- Na recusa que esta manhã...
- Ah!... já me nem lembrava... Não se falou mais em tal.
Daniel baixou a cabeça. O reitor julgou perceber-lhe no rosto sinais não simulados de tristeza e condoeu-se dele.
- E nós cá - disse, batendo no ombro - como vamos? A que paixão se traz agora aforado o coração? Aí nunca pode medrar coisa que preste; é um terreno movediço, como o das areias.
- As plantas de fundas raízes também as sabem prender.
- Mas levam um tempo!... E nem sempre vingam. Aí está que bem antiga foi a primeira sementeira dessa, que traz agora no coração, se é que a traz, mas não vingou dessa vez ao que parece.
- Que quer dizer? - perguntou Daniel, olhando para o reitor, a quem não entendia.
- Homens que não têm sempre presentes os tempos de criança, os mais felizes e os mais inocentes tempos da vida... Deus me livre deles.

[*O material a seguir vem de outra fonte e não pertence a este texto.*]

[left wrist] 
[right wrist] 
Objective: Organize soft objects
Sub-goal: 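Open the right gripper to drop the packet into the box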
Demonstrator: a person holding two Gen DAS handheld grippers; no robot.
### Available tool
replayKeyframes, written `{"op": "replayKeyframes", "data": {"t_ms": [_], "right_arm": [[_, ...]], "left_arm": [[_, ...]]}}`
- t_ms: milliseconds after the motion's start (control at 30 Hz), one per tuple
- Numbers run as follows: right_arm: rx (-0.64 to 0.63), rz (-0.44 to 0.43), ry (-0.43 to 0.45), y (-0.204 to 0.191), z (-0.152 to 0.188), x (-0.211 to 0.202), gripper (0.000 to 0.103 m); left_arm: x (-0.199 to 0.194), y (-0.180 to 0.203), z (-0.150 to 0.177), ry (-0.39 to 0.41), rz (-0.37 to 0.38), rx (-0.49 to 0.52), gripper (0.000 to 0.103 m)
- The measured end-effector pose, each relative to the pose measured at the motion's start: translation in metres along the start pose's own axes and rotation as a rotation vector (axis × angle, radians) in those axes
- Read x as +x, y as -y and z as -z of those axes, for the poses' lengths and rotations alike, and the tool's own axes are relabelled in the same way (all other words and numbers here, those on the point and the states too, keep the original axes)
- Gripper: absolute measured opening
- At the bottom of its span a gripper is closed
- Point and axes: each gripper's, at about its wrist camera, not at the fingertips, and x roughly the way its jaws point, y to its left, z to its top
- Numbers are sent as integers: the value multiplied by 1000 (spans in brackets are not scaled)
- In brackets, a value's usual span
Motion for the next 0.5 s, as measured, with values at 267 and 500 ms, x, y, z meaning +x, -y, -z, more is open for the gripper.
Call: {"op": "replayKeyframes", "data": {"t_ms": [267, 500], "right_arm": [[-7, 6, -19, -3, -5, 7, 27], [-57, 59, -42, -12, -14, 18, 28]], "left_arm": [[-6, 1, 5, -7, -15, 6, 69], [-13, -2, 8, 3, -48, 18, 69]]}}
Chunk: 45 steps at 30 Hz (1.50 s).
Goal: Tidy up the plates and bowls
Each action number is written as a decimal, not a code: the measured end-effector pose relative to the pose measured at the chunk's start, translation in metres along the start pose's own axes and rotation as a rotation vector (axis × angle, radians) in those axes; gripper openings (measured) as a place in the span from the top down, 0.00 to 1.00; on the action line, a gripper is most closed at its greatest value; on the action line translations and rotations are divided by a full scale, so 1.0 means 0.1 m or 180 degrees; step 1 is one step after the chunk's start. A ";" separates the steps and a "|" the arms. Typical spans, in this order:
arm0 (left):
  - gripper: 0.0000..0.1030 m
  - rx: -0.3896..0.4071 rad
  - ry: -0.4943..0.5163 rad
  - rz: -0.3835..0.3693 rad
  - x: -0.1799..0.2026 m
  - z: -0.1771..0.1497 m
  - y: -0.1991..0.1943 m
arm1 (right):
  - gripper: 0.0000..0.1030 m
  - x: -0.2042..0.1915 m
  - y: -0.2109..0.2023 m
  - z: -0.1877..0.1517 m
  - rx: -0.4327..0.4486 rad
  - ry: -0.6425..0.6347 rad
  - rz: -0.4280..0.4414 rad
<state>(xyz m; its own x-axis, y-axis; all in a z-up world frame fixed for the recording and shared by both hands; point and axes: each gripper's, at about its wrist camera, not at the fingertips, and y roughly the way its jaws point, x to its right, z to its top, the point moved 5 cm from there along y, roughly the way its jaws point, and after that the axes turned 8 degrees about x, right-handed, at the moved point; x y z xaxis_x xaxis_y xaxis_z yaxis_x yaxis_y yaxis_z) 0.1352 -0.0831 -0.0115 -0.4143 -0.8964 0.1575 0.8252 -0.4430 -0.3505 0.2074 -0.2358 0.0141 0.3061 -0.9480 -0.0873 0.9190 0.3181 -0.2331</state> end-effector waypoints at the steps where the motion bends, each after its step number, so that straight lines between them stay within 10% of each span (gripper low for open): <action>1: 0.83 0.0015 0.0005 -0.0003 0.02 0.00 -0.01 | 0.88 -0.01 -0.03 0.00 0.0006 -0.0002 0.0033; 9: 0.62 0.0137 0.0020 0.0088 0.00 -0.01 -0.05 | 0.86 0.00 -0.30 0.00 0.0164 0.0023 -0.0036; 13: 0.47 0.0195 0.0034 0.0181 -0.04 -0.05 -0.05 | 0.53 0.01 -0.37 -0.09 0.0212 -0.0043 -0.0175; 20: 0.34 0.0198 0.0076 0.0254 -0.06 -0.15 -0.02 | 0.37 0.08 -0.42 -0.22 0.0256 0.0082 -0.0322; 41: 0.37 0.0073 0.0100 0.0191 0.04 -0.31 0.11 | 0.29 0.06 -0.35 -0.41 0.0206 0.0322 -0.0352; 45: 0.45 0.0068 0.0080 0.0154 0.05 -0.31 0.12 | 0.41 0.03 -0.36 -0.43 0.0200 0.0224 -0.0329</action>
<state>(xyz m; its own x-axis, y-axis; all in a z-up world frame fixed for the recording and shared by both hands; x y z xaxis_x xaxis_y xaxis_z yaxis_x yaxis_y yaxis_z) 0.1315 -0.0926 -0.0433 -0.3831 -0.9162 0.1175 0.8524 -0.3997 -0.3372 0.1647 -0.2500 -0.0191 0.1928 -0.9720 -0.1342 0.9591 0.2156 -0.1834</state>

Há-de haver dez anos... - E de repente, parecendo interromper o pensamento, que ia exprimir, o reitor saiu e, já da rua, cantou a meia voz, e afastando-se lentamente:
Andava a pobre cabreira,
O seu rebanho a guardar,
Desde que rompia o dia,
Até a noite fechar.
- Ah! - exclamou Daniel, como se naquele instante lhe ocorrera um pensamento inesperado.
O reitor tinha já desaparecido.
Aquela exclamação abriu no espírito do antigo companheiro de Guida uma longa sucessão de memórias e de pensamentos, aos quais o deixaremos entregue.

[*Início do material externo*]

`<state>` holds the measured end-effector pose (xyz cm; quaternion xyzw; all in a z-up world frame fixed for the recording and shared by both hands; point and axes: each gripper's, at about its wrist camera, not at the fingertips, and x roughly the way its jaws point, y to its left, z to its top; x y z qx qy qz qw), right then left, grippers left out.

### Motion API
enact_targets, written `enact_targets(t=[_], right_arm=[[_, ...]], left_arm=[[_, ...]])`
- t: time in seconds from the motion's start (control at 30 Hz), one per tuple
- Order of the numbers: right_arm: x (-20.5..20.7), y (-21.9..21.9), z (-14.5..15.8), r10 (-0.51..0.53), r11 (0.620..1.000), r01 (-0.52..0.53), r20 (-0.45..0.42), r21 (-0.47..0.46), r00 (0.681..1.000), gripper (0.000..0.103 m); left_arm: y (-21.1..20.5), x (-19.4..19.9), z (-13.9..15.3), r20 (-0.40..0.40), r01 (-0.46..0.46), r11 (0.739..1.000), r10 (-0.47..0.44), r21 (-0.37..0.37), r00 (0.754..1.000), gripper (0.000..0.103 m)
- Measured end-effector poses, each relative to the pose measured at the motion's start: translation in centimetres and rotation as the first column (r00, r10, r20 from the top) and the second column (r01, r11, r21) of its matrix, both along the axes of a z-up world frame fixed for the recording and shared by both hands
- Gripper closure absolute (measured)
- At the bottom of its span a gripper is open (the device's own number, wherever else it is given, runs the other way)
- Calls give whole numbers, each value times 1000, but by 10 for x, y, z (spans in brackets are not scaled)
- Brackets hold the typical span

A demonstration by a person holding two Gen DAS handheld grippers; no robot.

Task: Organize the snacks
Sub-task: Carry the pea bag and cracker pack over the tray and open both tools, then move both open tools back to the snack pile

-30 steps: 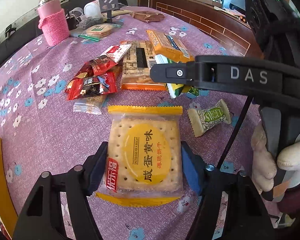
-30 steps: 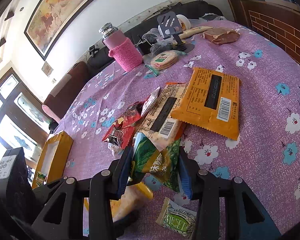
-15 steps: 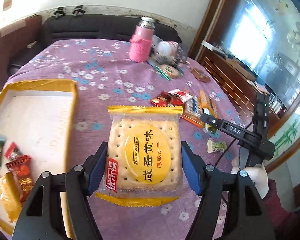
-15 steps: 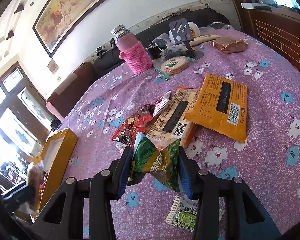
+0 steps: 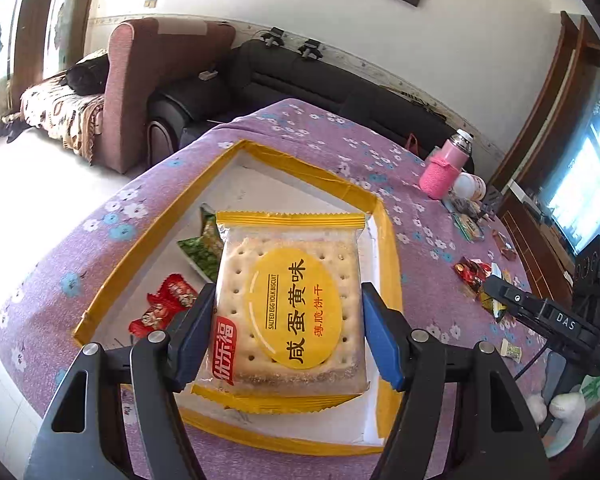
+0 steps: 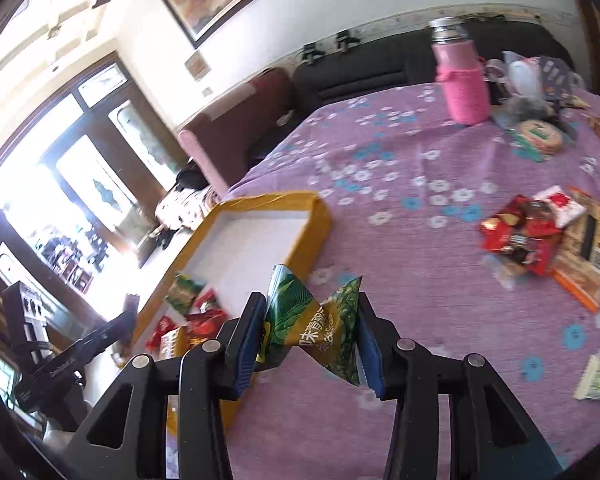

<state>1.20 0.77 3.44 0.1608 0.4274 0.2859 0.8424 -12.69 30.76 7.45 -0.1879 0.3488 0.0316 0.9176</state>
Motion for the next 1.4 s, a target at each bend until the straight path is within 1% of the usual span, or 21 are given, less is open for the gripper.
enact_targets(t=[0.17,0.27,0.43,0.57,0.67,0.8,0.83,0.9,0.97,1.2,1.4], right_arm=[[-7,88,4,153,988,-153,-7,-28,988,59],[-12,124,-2,207,977,-207,-17,-56,978,59],[-12,157,-17,242,965,-245,-42,-97,969,59],[-11,169,-27,249,958,-253,-47,-133,967,58],[-12,175,-30,253,954,-257,-42,-156,966,57],[-16,183,-28,271,943,-267,-8,-199,962,51],[-18,184,-26,276,941,-270,0,-204,961,50],[-20,186,-24,284,939,-275,10,-208,959,46],[-23,183,-22,281,940,-272,20,-206,959,46],[-28,153,-9,232,963,-225,37,-148,972,44],[-28,108,-5,147,984,-142,44,-110,988,40]], left_arm=[[23,2,-13,-11,-41,998,40,-38,999,34],[34,3,-18,-15,-56,997,55,-50,998,34],[54,2,-23,-18,-93,992,92,-85,996,34],[63,1,-25,-13,-106,990,105,-89,994,34],[69,-1,-22,3,-111,989,111,-99,994,34],[71,-6,-10,38,-122,989,126,-88,991,33],[71,-8,-7,49,-122,989,127,-89,991,33],[70,-11,0,65,-128,988,133,-83,989,32],[68,-13,6,74,-129,988,135,-80,988,30],[52,-12,19,58,-128,989,132,-73,990,26],[24,-14,28,87,-51,992,61,-116,994,26]])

Às dez horas da manhã do dia seguinte, o pároco, passando por casa de Margarida, resolveu entrar, não obstante saber serem aquelas horas de ocupação para a sua pupila.
O reitor muitas vezes gostava de assistir às lições das crianças e até de auxiliar Margarida, tomando algumas também.
Com este projecto subiu vagarosamente as escadas; ao subi-las, estranhou o silêncio que havia em casa, de ordinário, àquela hora, ruidosa de vozes infantis.